_Problem requirements_: For this exercise, repeat the whole listing below exactly. Leave the pictures out.

_Given information_:
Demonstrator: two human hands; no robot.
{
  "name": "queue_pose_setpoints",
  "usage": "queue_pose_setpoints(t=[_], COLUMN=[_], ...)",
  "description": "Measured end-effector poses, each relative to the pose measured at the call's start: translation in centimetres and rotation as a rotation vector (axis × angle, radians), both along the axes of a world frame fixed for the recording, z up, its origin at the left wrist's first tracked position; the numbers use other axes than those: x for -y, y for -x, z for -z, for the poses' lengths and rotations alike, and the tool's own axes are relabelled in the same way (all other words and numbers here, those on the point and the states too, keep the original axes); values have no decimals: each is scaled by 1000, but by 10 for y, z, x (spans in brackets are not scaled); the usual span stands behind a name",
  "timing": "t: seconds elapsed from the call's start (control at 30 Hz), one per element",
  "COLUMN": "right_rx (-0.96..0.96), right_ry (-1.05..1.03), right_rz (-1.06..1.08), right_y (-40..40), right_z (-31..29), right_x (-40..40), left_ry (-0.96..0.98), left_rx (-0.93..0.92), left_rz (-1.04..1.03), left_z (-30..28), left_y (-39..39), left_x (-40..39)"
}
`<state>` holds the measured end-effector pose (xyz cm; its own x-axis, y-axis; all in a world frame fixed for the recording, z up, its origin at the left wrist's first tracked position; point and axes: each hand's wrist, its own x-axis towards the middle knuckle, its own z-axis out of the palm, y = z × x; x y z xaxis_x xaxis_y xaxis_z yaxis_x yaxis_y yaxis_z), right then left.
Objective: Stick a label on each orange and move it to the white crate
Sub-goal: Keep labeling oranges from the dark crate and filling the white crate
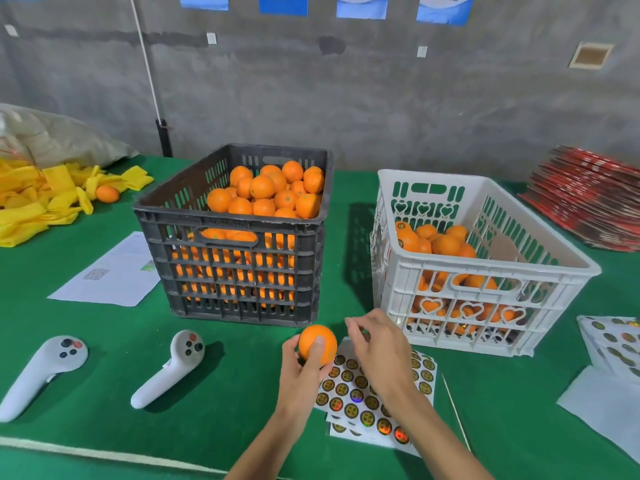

_Result for this exercise_:
Demonstrator: two human hands; no robot.
{
  "name": "queue_pose_setpoints",
  "usage": "queue_pose_setpoints(t=[_], COLUMN=[_], ...)",
  "description": "Measured end-effector poses, each relative to the pose measured at the call's start: translation in centimetres and rotation as a rotation vector (axis × angle, radians), both along the axes of a world frame fixed for the recording, z up, its origin at the left wrist's first tracked position; the numbers use other axes than those: x for -y, y for -x, z for -z, for the poses' lengths and rotations alike, and the tool's own axes are relabelled in the same way (all other words and numbers here, those on the point and the states too, keep the original axes); values have no decimals: each is scaled by 1000, but by 10 for y, z, x (spans in brackets are not scaled); the usual span stands behind a name",
  "timing": "t: seconds elapsed from the call's start (control at 30 Hz), one per element",
  "COLUMN": "right_rx (-0.96..0.96), right_ry (-1.05..1.03), right_rz (-1.06..1.08), right_y (-40..40), right_z (-31..29), right_x (-40..40), left_ry (-0.96..0.98), left_rx (-0.93..0.92), left_rz (-1.04..1.03), left_z (-30..28), left_y (-39..39), left_x (-40..39)"
}
`<state>` holds the measured end-effector pose (xyz cm; its own x-axis, y-axis; all in a world frame fixed for the recording, z up, its origin at the left wrist's first tracked position; point and axes: each hand's wrist, its own x-axis towards the middle knuckle, its own z-axis out of the palm, y = z × x; x y z xaxis_x xaxis_y xaxis_z yaxis_x yaxis_y yaxis_z), right then left.
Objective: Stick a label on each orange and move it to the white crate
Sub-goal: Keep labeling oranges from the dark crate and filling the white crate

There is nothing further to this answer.